INSTALLATION DE STRATOCASTER. Malgré l’absence de John Cage et de Dan Graham, la musique répétitive et le rock étirent leur durée dans le vocabulaire plastique. «Time Lag Accumulator», une installation de Terry Riley, pionnier de la musique minimale, nous perd dans son labyrinthe de portesmiroirs et de sons en mouvement. Quant à la traduction mélancolique des couleurs de Cadere par Saâdane Afif, une installation symphonique pour guitares Stratocaster, elle est tout simplement magnifique.

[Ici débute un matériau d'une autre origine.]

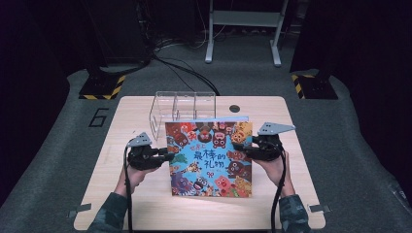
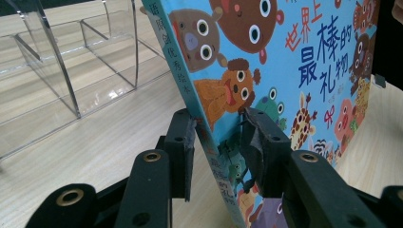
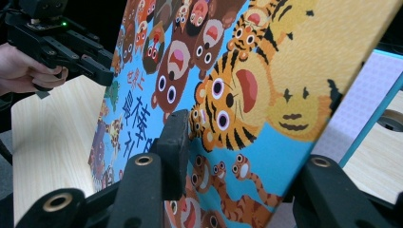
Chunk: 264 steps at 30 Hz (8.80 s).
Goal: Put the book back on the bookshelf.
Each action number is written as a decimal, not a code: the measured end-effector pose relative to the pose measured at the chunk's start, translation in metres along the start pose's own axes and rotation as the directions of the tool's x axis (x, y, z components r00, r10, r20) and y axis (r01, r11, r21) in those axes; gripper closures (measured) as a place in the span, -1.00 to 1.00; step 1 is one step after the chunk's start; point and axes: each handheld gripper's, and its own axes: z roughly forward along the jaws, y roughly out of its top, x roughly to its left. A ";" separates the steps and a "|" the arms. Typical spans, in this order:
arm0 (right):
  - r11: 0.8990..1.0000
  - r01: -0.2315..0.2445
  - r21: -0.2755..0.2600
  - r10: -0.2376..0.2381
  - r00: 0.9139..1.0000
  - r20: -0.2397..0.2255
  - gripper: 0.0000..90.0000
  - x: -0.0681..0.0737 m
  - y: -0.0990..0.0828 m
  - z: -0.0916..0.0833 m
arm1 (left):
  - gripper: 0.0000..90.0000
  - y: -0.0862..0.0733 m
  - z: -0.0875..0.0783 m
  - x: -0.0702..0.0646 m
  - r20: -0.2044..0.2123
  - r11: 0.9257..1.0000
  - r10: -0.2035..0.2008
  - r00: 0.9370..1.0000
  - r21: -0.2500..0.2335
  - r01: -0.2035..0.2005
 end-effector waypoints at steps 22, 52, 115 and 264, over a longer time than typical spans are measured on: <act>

Dans un registre politiquement désinvolte, les élégantes vitrines réfléchissantes de Josephine Meckseper (née en 1964) rassemblent bijoux, images glamour, papier hygiénique et culture de protestation des années 70. Son lapin blanc empaillé oscille entre le «oui» et le «non» d’une contestation chic. Plus loin, le papier peint «Aids», inspiré du «Love» de l’artiste pop Indiana, se marie curieusement avec les BD underground et trash de Robert Crumb.

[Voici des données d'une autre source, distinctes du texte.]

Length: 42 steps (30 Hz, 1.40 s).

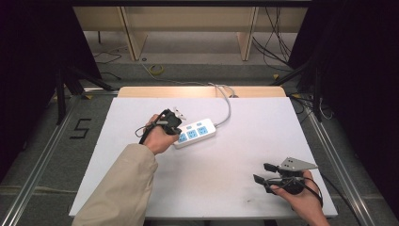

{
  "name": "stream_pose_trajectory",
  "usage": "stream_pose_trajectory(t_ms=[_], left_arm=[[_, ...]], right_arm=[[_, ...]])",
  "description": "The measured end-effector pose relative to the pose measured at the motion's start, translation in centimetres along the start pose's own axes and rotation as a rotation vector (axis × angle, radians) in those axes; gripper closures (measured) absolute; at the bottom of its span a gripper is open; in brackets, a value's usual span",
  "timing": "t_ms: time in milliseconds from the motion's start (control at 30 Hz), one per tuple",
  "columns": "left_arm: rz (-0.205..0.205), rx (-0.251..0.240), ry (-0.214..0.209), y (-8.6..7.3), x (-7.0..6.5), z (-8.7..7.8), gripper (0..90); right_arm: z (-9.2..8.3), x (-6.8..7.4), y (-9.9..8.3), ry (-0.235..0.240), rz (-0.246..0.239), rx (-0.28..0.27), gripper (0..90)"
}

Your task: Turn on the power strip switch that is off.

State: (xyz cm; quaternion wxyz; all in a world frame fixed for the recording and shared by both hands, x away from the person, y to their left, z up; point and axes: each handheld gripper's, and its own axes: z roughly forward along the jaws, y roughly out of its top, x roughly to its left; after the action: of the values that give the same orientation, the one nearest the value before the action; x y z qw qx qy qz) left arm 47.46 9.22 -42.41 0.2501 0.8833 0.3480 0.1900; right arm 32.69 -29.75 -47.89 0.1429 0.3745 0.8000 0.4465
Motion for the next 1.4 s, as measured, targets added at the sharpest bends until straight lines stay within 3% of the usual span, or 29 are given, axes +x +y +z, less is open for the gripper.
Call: stream_pose_trajectory(t_ms=[367, 667, 800, 1067, 1400], left_arm=[[0.024, 0.027, -0.001, 0.5, 0.3, 0.7, 89.8], [0.001, 0.044, 0.007, 0.9, 1.1, 1.2, 89.9], [0.03, 0.078, 0.019, 1.1, 1.4, 1.6, 89.8], [0.021, 0.069, 0.021, 1.4, 1.5, 1.8, 89.9], [0.043, 0.085, 0.017, 1.6, 1.7, 2.5, 89.8]], right_arm=[[0.0, -0.1, 0.0, 0.0, -0.001, 0.0, 35.1], [-0.1, -0.1, 0.0, -0.001, -0.002, -0.001, 35.1], [0.0, -0.1, 0.1, -0.002, 0.001, -0.002, 35.1], [0.0, -0.1, 0.0, 0.003, 0.001, -0.003, 35.1], [0.0, 0.0, 0.0, 0.005, 0.004, -0.004, 35.1]])
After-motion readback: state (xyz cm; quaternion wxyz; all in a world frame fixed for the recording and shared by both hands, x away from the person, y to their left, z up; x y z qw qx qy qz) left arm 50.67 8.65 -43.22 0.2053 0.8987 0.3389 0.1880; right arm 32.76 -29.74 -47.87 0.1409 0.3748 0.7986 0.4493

Le temps d’Agnès Thurnauer est plutôt celui de la dérive ou de l’ellipse. Admirative du génie de Manet, le premier des Modernes, elle revisite «le Bar aux Folies-Bergères»: le jeu de regards entre le spectateur et la serveuse se trouve recouvert d’une description clinique de copulation trouvée sur Internet.
MONOGRAMME COCHON. Autre moment fort: «This Is Not a Time for Dreaming», le film de marionnettes de Pierre Huyghe (2004) qui met en scène le temps d’une duplicité entre l’artiste et Le Corbusier, autour de sa seule construction américaine: le Carpenter Center for the Visual Arts à Harvard. Enfin, au Rectangle, Wim Delvoye montre sa collection de peaux de porcs tatouées sous verre (du monogramme Vuitton au barocco-kitsch), provenant de son élevage de cochons en Chine. Une expérience animale.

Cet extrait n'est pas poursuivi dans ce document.